The Decision Everyone Skips
Most teams building video search make two decisions carefully -- how to cut video into segments, and which embedding model to run -- and make the decision between them by accident. That middle decision is frame sampling: given a segment of video, how many frames do you actually push through the embedding model, and which ones?
It looks trivial. It is not. Frame sampling is the single biggest lever on the cost and recall of a video search system, and the default ("grab one frame per second" or "grab the middle frame") quietly throws away recall on exactly the queries that matter.
This guide assumes you have already split video into segments. (If you have not, start with Video Scene Segmentation.) The question here is what happens inside each segment, before the embedding model runs.
Why Sampling Exists At All
An hour of video at 30fps is 108,000 frames. Running a vision encoder on every frame is wasteful for two reasons, and they compound.
First, adjacent frames are nearly identical. Within a single shot, frame N and frame N+1 differ by a few pixels of motion. Their embeddings land almost on top of each other in vector space. Indexing both does not add recall -- it adds storage, query-time fan-out, and duplicate results that the agent then has to dedupe.
Second, embedding is the expensive step. A GPU forward pass through a ViT-L or a video encoder dominates the ingestion bill. Halving the frames you embed roughly halves the GPU cost of the whole pipeline. This is why a sampling change can move the cost line more than switching models.
So sampling is a compression problem with a recall constraint: keep the fewest frames that still let you find the right moment.
The Quantity That Actually Matters: Effective Coverage
Before choosing an algorithm, define what you are optimizing. The naive metric is "frames per second sampled." The useful metric is effective temporal coverage: across the events a user might query, what fraction is represented by at least one embedded frame that is visually close to that event?
A talking-head lecture has near-zero visual change for minutes. One frame every 10 seconds gives near-perfect coverage. A sports highlight reel changes completely every half-second; one frame per second misses most of the action. Coverage is a property of the *content*, not a global constant -- which is the whole argument against fixed-rate sampling.
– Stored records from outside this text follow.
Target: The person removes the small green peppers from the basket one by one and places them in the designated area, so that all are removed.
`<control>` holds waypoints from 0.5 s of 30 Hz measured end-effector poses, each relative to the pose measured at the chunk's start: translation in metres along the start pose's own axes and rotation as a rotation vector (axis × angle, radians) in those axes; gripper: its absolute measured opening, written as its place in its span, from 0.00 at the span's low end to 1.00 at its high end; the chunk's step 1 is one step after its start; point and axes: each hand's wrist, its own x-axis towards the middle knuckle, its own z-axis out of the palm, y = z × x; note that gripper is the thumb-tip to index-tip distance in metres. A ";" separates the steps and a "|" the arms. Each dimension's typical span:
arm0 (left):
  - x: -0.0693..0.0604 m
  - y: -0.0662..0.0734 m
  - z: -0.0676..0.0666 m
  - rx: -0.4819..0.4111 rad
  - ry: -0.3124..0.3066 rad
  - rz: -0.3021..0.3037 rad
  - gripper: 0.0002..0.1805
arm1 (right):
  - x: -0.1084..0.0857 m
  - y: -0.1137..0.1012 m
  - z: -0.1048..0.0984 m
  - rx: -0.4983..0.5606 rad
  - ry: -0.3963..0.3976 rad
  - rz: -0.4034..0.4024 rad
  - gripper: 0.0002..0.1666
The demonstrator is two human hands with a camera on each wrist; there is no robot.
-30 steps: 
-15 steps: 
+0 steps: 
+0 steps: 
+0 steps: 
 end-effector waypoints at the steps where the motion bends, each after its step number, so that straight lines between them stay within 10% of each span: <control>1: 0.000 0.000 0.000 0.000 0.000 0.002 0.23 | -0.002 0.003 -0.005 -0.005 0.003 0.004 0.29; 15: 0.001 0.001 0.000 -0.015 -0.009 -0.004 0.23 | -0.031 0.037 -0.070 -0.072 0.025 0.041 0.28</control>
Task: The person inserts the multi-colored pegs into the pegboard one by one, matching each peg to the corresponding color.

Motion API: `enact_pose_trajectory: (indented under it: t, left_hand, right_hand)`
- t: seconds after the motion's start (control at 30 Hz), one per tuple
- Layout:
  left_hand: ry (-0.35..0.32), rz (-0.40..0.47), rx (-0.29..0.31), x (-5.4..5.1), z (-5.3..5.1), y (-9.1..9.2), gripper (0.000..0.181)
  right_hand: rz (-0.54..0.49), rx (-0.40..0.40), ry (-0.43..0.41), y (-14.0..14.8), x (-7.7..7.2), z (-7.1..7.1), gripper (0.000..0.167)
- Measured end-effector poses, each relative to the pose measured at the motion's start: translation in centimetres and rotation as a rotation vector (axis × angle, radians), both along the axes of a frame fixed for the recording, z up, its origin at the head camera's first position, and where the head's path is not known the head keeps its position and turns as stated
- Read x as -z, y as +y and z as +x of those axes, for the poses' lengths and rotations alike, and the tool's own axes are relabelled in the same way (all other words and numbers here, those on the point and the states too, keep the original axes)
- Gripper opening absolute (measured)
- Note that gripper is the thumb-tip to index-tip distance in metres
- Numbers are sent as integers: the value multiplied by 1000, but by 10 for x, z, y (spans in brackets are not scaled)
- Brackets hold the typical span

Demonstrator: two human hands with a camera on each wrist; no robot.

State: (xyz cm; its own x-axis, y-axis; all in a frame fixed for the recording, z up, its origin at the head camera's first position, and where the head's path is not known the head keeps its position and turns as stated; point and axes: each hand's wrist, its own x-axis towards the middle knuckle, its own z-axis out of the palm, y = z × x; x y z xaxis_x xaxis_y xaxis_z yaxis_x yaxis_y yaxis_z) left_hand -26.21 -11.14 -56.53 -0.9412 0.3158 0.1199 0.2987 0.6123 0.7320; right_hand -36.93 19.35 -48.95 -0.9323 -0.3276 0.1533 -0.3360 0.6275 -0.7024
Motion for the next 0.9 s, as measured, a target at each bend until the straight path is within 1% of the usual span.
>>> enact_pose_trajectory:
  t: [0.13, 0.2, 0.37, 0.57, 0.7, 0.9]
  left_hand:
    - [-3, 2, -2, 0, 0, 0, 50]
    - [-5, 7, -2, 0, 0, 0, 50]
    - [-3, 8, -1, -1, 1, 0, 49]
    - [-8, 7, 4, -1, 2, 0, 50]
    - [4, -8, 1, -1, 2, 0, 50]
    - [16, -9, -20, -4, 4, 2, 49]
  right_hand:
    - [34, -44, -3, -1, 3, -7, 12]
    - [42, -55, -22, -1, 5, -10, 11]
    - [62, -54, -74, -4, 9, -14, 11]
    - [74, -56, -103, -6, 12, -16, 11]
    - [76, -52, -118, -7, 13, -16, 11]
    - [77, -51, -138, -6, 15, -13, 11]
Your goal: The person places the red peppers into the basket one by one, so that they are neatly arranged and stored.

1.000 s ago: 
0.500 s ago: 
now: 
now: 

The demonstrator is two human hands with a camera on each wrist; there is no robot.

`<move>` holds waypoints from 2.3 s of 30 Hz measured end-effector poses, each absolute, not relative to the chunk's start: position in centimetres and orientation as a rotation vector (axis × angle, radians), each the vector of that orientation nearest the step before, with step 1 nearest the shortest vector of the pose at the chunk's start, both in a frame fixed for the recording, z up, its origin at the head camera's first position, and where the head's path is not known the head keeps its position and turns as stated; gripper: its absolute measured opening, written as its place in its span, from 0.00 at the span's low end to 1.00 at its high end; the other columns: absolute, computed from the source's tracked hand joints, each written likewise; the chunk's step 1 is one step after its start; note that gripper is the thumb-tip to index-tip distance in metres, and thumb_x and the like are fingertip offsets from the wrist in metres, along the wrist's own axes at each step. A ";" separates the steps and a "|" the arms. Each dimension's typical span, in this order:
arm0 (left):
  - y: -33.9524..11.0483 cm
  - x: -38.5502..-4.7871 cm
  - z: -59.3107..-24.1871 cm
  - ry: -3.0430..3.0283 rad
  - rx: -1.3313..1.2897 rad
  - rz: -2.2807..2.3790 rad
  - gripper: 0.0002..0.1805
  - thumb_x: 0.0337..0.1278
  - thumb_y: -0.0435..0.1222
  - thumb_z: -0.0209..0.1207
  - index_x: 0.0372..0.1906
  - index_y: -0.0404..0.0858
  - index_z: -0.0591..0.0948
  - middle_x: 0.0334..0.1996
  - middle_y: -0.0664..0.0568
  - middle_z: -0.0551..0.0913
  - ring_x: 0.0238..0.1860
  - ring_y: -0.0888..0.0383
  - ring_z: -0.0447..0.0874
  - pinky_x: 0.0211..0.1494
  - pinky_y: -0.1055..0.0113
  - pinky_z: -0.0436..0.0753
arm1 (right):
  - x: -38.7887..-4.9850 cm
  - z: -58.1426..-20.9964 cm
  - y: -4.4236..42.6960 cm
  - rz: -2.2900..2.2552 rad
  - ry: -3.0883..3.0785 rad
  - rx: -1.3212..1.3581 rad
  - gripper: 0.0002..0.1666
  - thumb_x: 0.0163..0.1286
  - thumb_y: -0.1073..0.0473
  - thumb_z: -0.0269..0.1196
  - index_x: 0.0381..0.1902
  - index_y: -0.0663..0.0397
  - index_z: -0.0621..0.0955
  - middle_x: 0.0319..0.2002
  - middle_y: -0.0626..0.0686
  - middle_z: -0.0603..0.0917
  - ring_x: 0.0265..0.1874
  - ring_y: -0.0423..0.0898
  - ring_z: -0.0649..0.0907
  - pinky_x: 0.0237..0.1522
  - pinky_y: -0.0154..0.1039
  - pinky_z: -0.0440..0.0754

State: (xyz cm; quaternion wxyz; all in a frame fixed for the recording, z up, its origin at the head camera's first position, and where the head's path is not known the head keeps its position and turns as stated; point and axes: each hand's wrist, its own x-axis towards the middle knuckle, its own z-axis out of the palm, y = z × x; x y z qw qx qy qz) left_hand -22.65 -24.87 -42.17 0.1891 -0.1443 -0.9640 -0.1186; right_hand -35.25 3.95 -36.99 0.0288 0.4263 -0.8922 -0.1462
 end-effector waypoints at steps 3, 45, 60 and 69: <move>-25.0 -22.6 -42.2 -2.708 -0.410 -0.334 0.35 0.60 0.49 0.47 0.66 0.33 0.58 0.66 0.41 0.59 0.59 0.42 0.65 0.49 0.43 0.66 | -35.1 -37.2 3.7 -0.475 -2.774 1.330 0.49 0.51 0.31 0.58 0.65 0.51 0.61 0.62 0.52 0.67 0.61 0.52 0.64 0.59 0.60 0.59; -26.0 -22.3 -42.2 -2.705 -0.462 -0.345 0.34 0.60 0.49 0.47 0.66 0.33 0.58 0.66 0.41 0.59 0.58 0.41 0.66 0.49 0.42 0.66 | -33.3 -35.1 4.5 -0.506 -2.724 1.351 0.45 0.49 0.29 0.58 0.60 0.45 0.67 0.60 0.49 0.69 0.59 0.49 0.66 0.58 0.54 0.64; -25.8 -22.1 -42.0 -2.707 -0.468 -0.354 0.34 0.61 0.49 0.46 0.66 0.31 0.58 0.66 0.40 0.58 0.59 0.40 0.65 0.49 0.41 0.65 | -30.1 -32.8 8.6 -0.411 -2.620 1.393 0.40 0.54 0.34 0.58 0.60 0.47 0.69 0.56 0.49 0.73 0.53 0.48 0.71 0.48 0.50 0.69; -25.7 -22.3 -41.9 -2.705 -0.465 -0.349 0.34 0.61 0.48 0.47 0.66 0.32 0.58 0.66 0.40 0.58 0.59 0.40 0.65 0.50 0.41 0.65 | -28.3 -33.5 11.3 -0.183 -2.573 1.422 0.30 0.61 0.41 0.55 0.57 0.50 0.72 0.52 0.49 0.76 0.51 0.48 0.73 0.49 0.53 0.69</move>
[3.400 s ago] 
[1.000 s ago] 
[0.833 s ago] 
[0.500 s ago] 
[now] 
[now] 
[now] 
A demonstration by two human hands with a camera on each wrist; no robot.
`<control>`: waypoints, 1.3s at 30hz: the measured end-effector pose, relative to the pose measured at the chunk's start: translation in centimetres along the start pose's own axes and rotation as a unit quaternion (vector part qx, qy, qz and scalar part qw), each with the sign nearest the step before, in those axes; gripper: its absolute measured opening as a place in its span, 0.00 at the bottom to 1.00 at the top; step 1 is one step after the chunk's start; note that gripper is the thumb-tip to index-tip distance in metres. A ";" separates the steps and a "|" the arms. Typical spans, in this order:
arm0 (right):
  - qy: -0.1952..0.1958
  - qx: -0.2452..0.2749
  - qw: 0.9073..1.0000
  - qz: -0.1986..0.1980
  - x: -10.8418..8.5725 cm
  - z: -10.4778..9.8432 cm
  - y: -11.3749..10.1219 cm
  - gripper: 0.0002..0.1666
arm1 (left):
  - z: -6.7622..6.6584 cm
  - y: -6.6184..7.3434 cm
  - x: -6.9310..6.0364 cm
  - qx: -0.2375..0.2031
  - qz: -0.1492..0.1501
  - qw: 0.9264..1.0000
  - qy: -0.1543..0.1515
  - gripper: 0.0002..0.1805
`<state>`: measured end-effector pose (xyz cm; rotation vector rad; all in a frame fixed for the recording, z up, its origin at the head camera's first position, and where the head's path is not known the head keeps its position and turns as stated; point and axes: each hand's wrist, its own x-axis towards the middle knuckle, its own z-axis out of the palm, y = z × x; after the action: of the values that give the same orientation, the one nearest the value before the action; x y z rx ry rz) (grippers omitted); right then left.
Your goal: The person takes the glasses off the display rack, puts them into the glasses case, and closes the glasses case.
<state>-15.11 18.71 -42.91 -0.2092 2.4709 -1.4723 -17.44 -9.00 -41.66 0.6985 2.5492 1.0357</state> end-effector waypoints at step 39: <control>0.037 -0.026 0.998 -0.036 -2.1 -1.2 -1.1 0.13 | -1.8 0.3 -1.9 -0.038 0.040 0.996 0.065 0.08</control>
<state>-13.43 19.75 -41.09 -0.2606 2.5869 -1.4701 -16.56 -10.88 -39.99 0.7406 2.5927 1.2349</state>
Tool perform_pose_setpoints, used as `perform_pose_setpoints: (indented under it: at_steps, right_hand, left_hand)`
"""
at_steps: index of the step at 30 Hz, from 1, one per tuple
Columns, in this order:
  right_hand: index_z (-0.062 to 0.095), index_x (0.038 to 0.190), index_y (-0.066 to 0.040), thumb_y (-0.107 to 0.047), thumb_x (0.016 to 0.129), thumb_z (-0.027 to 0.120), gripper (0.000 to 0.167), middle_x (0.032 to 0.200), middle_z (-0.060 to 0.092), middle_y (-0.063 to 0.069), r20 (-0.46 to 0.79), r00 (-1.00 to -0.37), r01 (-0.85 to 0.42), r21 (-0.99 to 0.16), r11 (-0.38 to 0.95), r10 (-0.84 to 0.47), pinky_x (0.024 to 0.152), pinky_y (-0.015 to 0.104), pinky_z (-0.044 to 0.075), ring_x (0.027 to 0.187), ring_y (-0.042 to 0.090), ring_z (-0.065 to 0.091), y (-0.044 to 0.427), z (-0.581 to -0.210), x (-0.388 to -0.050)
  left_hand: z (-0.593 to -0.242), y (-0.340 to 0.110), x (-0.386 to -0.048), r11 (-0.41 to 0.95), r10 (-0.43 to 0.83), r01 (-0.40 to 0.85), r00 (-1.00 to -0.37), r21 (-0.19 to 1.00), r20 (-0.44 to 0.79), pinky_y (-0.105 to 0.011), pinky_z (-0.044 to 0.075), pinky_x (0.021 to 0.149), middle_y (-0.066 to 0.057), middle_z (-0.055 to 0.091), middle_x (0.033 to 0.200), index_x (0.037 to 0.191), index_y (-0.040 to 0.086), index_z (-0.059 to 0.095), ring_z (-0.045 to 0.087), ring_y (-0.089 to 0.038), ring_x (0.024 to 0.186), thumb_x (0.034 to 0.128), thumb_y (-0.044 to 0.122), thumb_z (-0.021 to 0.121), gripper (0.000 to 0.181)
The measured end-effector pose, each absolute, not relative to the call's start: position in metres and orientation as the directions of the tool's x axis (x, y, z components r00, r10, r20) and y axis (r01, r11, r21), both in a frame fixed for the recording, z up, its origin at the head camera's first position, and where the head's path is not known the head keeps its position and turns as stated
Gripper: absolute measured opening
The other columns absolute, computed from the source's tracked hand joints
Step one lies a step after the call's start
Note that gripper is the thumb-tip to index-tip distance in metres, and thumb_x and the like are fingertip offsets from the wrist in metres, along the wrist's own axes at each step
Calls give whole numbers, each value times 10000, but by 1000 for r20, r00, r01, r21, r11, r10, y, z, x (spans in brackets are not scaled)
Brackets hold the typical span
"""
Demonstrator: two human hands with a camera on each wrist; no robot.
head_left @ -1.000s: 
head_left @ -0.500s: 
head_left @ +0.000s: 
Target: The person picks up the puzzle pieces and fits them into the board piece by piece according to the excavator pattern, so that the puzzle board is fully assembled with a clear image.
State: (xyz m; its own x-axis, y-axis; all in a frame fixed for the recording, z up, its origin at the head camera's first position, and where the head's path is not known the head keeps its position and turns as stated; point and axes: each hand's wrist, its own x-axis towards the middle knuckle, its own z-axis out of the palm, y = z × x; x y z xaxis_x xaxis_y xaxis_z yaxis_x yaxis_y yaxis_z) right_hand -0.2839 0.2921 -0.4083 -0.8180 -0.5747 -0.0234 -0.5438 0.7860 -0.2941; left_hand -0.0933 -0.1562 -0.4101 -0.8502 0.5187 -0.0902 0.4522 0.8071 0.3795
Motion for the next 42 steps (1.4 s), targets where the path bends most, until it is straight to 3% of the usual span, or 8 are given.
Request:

Approach 1: Fixed-Rate (FPS) Sampling
The baseline. Pick a rate -- say 1fps -- and sample one frame at each interval regardless of content.
import cv2
def sample_fixed_fps(path, target_fps=1.0):
cap = cv2.VideoCapture(path)
src_fps = cap.get(cv2.CAP_PROP_FPS)
stride = max(1, round(src_fps / target_fps))
frames, idx = [], 0
while True:
ok, frame = cap.read()
if not ok:
break
if idx % stride == 0:
frames.append((idx / src_fps, frame)) # (timestamp_sec, frame)
idx += 1
cap.release()
return frames
Strengths: dead simple, deterministic, trivial to reason about cost (cost scales linearly with rate).
Weaknesses: it spends the same budget on a static scene and a fast-cut sequence. To get acceptable recall on the action sequence you raise the global rate, which then over-samples every static scene in the library. You pay everywhere for the recall you needed in a few places. Fixed-rate sampling is the right default only when your content is visually uniform (surveillance with steady scenes, screen recordings).
Approach 2: Scene-Adaptive Frame Budgets
The fix is to make the budget follow the content. You already have segment boundaries from scene detection; allocate frames per segment in proportion to how much is happening inside it.
A practical allocation rule:
1. For each segment, compute a motion or content score (mean absolute inter-frame difference, optical-flow magnitude, or the same content score your scene detector produced). 2. Convert the score to a frame budget: a low-motion segment gets a floor (1--2 frames), a high-motion segment gets more, capped at a ceiling. 3. Place the budgeted frames at the most informative points, not at fixed intervals.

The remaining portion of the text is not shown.